» **The task**: Which lines of the records contain "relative"? Collect every one of them.

» **Data extracts**:
+ + +

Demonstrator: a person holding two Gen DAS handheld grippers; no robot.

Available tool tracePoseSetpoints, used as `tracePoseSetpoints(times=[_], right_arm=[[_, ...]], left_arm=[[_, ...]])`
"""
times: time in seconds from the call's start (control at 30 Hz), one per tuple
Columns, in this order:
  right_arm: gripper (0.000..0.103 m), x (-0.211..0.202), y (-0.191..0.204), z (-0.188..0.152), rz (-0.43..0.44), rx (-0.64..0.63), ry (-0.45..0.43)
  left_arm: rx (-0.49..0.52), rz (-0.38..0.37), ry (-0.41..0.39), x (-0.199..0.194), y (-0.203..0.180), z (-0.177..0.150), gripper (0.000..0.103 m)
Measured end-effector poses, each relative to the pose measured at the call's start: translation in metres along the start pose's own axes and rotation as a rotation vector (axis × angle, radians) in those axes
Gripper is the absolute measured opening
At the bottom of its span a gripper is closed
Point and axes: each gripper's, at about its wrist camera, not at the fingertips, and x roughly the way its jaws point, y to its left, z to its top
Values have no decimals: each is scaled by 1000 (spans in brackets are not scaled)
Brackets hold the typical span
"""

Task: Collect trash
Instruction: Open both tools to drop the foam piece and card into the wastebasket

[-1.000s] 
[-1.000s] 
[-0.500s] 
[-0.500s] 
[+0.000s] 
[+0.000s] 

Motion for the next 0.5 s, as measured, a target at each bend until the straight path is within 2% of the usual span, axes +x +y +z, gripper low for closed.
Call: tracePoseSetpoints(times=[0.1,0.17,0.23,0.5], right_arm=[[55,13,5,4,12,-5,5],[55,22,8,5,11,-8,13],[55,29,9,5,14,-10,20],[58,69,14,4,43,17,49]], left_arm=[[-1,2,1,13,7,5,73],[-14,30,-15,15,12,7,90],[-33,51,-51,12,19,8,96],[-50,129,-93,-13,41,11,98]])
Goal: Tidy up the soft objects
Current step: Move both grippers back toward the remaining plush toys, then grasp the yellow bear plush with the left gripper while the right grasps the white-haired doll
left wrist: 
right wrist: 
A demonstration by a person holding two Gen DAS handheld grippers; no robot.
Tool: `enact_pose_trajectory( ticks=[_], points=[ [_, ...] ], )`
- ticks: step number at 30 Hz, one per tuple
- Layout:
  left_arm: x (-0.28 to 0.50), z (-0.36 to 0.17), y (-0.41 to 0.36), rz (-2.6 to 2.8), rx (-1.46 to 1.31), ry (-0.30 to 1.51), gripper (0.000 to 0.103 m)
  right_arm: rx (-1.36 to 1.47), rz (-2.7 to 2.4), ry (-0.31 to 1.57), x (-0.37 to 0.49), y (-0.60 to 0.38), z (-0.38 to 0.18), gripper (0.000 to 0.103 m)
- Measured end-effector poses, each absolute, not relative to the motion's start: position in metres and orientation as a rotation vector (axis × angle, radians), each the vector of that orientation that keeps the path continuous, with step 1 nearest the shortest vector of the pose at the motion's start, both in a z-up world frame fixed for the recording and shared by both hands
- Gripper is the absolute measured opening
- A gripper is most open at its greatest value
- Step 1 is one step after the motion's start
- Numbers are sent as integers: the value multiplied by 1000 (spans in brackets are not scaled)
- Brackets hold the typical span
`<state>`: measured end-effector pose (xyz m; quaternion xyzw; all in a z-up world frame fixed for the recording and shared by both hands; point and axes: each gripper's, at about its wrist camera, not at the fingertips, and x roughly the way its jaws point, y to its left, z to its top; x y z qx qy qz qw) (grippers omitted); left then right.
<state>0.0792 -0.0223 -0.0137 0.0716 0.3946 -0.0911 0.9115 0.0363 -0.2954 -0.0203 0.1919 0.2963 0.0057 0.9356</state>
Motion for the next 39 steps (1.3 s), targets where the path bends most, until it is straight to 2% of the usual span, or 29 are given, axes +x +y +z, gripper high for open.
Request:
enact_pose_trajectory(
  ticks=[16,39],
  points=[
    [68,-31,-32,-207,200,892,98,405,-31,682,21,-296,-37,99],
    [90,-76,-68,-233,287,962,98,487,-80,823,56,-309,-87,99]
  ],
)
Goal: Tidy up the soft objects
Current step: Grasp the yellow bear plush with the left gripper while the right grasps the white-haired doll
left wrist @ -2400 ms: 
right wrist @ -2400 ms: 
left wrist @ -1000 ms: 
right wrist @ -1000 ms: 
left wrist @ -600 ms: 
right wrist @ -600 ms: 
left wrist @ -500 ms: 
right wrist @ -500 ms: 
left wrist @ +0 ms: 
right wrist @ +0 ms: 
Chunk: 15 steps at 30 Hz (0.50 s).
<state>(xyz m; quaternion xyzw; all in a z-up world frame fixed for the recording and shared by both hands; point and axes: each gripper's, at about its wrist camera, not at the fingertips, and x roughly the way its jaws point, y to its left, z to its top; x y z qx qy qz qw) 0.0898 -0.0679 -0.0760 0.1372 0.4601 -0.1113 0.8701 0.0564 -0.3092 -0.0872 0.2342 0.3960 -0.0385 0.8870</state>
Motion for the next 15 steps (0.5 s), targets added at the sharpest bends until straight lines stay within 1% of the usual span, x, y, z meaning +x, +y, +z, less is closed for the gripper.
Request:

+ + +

» **Response for this exercise**:
Measured end-effector poses, each relative to the pose measured at the call's start: translation in metres along the start pose's own axes and rotation as a rotation vector (axis × angle, radians) in those axes
- Measured end-effector poses, each absolute, not relative to the motion's start: position in metres and orientation as a rotation vector (axis × angle, radians), each the vector of that orientation that keeps the path continuous, with step 1 nearest the shortest vector of the pose at the motion's start, both in a z-up world frame fixed for the recording and shared by both hands

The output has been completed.